I recently purchased a raspberry pi zero 2W specifically to follow the IoT and hardware hacking blog post series at https://tcm-sec.com/getting-started-with-iot-hardware-hacking/. My setup includes a Rasbperry Pi with male header pins soldered to the board, a 32GB micro SD card, a USB to micro USB data cable, female to female jumper wires, a UART to USB adapter and my Debian Notebook.

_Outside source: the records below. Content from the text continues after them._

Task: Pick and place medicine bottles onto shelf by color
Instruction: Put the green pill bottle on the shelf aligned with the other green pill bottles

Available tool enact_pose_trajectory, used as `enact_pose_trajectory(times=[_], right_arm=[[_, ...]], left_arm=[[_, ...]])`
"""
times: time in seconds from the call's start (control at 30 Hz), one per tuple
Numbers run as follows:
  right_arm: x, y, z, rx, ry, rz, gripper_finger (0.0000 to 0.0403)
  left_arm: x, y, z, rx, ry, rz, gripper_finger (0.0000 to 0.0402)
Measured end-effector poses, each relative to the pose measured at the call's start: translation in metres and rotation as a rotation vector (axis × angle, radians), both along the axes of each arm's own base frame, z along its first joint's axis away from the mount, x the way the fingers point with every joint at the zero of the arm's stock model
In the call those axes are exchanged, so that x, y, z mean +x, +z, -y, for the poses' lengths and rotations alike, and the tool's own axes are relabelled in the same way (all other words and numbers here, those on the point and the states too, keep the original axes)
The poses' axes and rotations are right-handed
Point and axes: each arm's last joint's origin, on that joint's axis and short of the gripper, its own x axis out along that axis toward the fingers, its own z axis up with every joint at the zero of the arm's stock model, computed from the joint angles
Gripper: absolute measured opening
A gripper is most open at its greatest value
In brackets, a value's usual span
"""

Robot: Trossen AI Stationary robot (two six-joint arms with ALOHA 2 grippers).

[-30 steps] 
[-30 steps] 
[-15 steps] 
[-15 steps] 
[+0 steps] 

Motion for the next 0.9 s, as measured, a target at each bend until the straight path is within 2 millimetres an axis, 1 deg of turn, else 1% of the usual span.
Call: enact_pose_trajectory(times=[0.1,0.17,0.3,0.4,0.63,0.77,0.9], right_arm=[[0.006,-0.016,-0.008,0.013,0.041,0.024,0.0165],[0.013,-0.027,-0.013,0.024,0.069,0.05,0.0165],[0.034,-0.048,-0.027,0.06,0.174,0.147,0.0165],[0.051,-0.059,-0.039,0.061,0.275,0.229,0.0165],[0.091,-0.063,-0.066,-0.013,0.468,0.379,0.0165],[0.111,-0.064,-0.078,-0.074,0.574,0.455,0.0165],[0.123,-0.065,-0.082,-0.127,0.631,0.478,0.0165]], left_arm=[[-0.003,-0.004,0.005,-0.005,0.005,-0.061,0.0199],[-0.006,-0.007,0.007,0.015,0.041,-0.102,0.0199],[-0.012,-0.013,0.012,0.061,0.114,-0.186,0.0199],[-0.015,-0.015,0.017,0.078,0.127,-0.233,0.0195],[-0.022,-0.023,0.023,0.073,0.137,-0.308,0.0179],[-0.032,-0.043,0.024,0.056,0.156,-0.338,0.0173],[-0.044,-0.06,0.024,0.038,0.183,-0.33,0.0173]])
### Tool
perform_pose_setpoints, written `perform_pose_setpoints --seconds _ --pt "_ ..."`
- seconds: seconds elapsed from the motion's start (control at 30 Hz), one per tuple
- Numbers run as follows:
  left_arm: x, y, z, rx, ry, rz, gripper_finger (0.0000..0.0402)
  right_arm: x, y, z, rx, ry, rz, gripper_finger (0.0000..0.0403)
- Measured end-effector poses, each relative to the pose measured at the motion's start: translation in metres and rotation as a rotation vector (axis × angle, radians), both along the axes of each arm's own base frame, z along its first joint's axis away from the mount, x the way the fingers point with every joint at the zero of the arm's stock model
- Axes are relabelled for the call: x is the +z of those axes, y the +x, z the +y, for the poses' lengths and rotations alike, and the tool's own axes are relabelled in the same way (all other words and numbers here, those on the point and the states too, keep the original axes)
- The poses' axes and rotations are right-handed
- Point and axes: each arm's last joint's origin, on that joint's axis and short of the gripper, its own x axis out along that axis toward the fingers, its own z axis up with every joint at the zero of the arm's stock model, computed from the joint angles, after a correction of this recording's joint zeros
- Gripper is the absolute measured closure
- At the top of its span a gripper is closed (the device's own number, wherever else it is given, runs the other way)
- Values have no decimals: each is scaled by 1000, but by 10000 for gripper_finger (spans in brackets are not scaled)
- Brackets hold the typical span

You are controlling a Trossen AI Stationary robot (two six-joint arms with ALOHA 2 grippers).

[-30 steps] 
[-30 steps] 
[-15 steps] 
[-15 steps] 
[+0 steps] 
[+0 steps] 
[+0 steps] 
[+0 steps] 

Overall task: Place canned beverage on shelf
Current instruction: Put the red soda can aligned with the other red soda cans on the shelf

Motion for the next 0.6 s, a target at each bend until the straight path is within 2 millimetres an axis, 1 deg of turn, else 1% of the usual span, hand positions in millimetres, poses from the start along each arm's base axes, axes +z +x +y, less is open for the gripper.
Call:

Here a picture of my setup:

Setup Image 2026-03-25 at 20 01 33

After flashing the “Dumb Thing” vulnerable IoT firmware onto a Raspberry Pi Zero 2 W and configuring /etc/wpa_supplicant.conf to join my home network via UART shell, the Pi failed to obtain a DHCP lease and fell back to an APIPA address. The Pi successfully associated with a hotspot, visible in the connected devices list with its MAC address, but no IP was ever assigned via DHCP. Configuring a static IP manually did not help either, as ARP requests to the gateway went unanswered (<incomplete>), preventing any L2 communication between the Pi and the rest of the network. To work around this, I enabled USB OTG by loading the dwc2 and g_ether kernel modules, then connected the Pi to my PC via a USB data cable (micro-USB port, not PWR IN), which exposed a usb0 network interface on both ends. This allowed me to reach the Pi’s web server directly over USB without relying on WiFi at all.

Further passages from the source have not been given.